From: David Gibson <david@gibson.dropbear.id.au>
To: Nikunj A Dadhania <nikunj@linux.vnet.ibm.com>
Cc: qemu-ppc@nongnu.org, rth@twiddle.net, qemu-devel@nongnu.org,
bharata@linux.vnet.ibm.com
Subject: Re: [Qemu-devel] [PATCH v3 03/10] target/ppc: support for 32-bit carry and overflow
Date: Thu, 23 Feb 2017 14:21:18 +1100 [thread overview]
Message-ID: <20170223032118.GD12577@umbus.fritz.box> (raw)
In-Reply-To: <1487763883-4877-4-git-send-email-nikunj@linux.vnet.ibm.com>
[-- Attachment #1: Type: text/plain, Size: 8803 bytes --]
On Wed, Feb 22, 2017 at 05:14:36PM +0530, Nikunj A Dadhania wrote:
> POWER ISA 3.0 adds CA32 and OV32 status in 64-bit mode.
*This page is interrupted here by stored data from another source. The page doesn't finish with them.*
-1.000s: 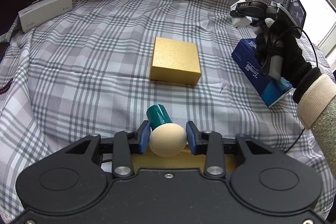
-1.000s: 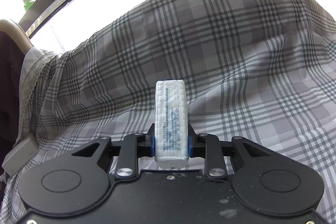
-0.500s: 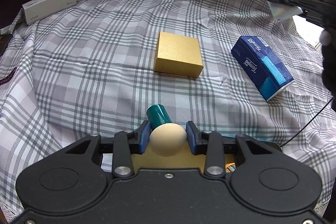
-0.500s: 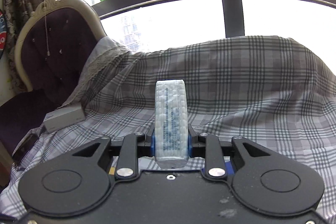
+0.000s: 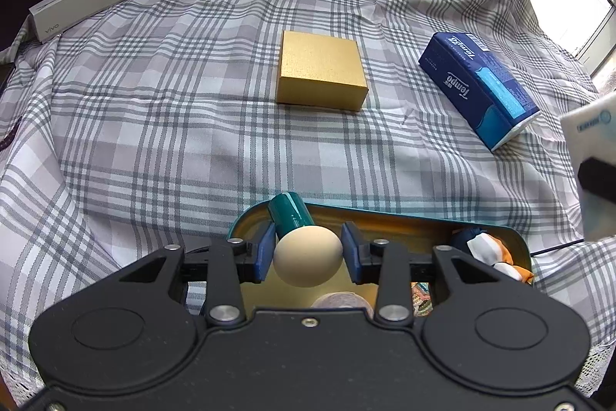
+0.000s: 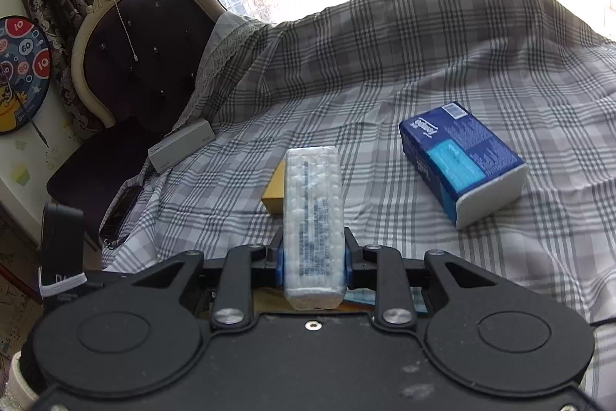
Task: Organize soft objects
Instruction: 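Carry the egg toy in the left gripper while the right carries the packet to the tray, then open the left gripper over the tray while the right releases the white packet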
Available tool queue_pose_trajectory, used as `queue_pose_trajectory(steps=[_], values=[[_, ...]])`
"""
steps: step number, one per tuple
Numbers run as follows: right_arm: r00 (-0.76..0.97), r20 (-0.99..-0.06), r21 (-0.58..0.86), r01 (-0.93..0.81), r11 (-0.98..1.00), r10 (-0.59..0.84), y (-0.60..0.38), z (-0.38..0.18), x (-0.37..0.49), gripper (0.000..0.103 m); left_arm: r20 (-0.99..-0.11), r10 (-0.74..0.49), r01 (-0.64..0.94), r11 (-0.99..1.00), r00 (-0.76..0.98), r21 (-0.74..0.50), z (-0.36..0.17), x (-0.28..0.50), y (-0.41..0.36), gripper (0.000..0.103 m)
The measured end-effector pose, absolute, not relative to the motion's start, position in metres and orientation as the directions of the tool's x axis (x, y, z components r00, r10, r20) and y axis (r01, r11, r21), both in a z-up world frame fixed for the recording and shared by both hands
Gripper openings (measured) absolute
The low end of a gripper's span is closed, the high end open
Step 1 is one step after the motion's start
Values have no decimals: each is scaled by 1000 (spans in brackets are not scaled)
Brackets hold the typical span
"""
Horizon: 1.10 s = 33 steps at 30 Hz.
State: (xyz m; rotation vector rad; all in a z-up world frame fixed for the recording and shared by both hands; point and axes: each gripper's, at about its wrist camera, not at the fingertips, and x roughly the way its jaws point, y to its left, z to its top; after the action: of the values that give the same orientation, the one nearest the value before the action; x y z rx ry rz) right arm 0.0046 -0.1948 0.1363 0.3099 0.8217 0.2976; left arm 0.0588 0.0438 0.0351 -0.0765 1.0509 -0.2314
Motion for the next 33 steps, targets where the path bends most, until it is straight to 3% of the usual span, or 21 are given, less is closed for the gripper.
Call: queue_pose_trajectory(steps=[3,16,21,33], values=[[645,-694,333,-106,937,320,-188,127,-13,26,-856,-218,148,975,468,-167,33,59,44,39],[560,-752,355,-99,930,347,-175,110,-18,26,-873,-172,122,984,457,-130,29,48,50,40],[510,-772,357,-144,923,379,-155,104,-10,26,-874,-138,139,987,465,-82,30,37,49,40],[470,-789,303,-261,917,395,-104,94,14,29,-888,-134,91,990,439,-105,22,28,63,40]])
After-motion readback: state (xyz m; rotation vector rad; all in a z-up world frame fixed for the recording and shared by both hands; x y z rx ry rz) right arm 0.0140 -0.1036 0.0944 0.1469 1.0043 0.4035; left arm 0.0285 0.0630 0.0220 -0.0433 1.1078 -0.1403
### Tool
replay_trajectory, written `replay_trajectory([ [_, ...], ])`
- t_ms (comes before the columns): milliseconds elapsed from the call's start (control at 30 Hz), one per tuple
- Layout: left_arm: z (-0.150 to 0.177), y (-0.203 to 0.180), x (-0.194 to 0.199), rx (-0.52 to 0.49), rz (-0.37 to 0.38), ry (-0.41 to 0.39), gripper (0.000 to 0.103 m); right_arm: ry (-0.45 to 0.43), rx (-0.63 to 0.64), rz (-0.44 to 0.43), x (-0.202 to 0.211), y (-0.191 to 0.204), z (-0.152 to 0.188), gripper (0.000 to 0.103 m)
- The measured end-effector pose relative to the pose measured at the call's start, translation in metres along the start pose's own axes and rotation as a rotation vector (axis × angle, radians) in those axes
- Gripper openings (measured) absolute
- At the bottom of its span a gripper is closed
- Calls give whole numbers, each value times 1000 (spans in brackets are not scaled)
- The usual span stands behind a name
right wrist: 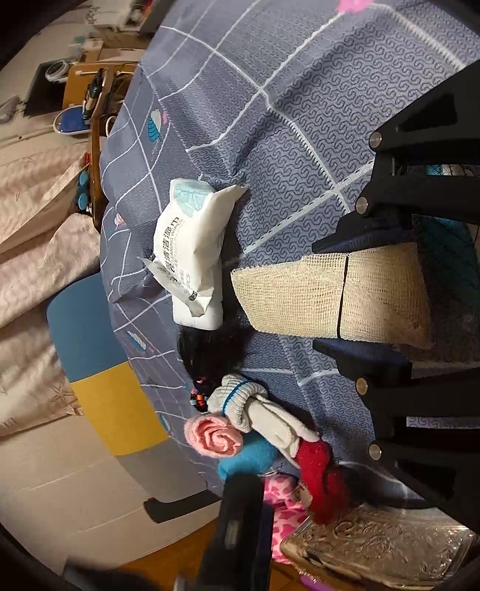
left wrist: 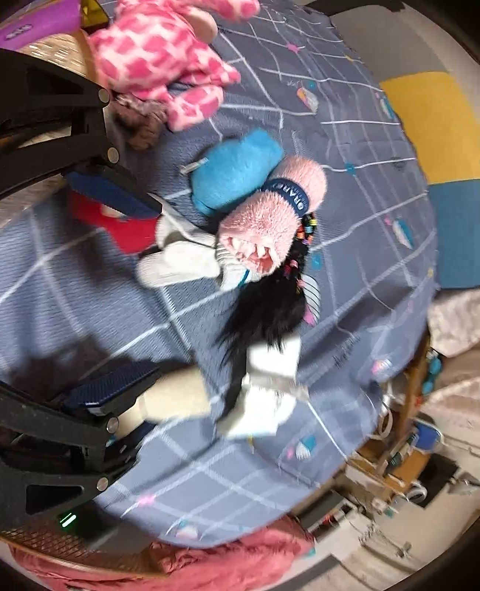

Add the flags
> and corresponding defines.
>
> Moreover, CA32 is updated when CA is updated and OV32 is updated when OV
> is updated.
>
> Arithmetic instructions:
> * Addition and Substractions:
>
> addic, addic., subfic, addc, subfc, adde, subfe, addme, subfme,
> addze, and subfze always updates CA and CA32.
>
> => CA reflects the carry out of bit 0 in 64-bit mode and out of
> bit 32 in 32-bit mode.
> => CA32 reflects the carry out of bit 32 independent of the
> mode.
>
> => SO and OV reflects overflow of the 64-bit result in 64-bit
> mode and overflow of the low-order 32-bit result in 32-bit
> mode
> => OV32 reflects overflow of the low-order 32-bit independent of
> the mode
>
> * Multiply Low and Divide:
>
> For mulld, divd, divde, divdu and divdeu: SO, OV, and OV32 bits
> reflects overflow of the 64-bit result
>
> For mullw, divw, divwe, divwu and divweu: SO, OV, and OV32 bits
> reflects overflow of the 32-bit result
>
> * Negate with OE=1 (nego)
>
> For 64-bit mode if the register RA contains
> 0x8000_0000_0000_0000, OV and OV32 are set to 1.
>
> For 32-bit mode if the register RA contains 0x8000_0000, OV and
> OV32 are set to 1.
>
> Signed-off-by: Nikunj A Dadhania <nikunj@linux.vnet.ibm.com>
> ---
> target/ppc/cpu.c | 19 +++++++++++++++++--
> target/ppc/cpu.h | 7 +++++++
> target/ppc/translate.c | 29 ++++++++++++++++++++++++-----
> target/ppc/translate_init.c | 4 ++--
> 4 files changed, 50 insertions(+), 9 deletions(-)
>
> diff --git a/target/ppc/cpu.c b/target/ppc/cpu.c
> index de3004b..89c1ccb 100644
> --- a/target/ppc/cpu.c
> +++ b/target/ppc/cpu.c
> @@ -23,8 +23,15 @@
>
> target_ulong cpu_read_xer(CPUPPCState *env)
> {
> - return env->xer | (env->so << XER_SO) | (env->ov << XER_OV) |
> + target_ulong xer;
> +
> + xer = env->xer | (env->so << XER_SO) | (env->ov << XER_OV) |
> (env->ca << XER_CA);
> +
> + if (is_isa300(env)) {
> + xer |= (env->ov32 << XER_OV32) | (env->ca32 << XER_CA32);
> + }
> + return xer;
> }
>
> void cpu_write_xer(CPUPPCState *env, target_ulong xer)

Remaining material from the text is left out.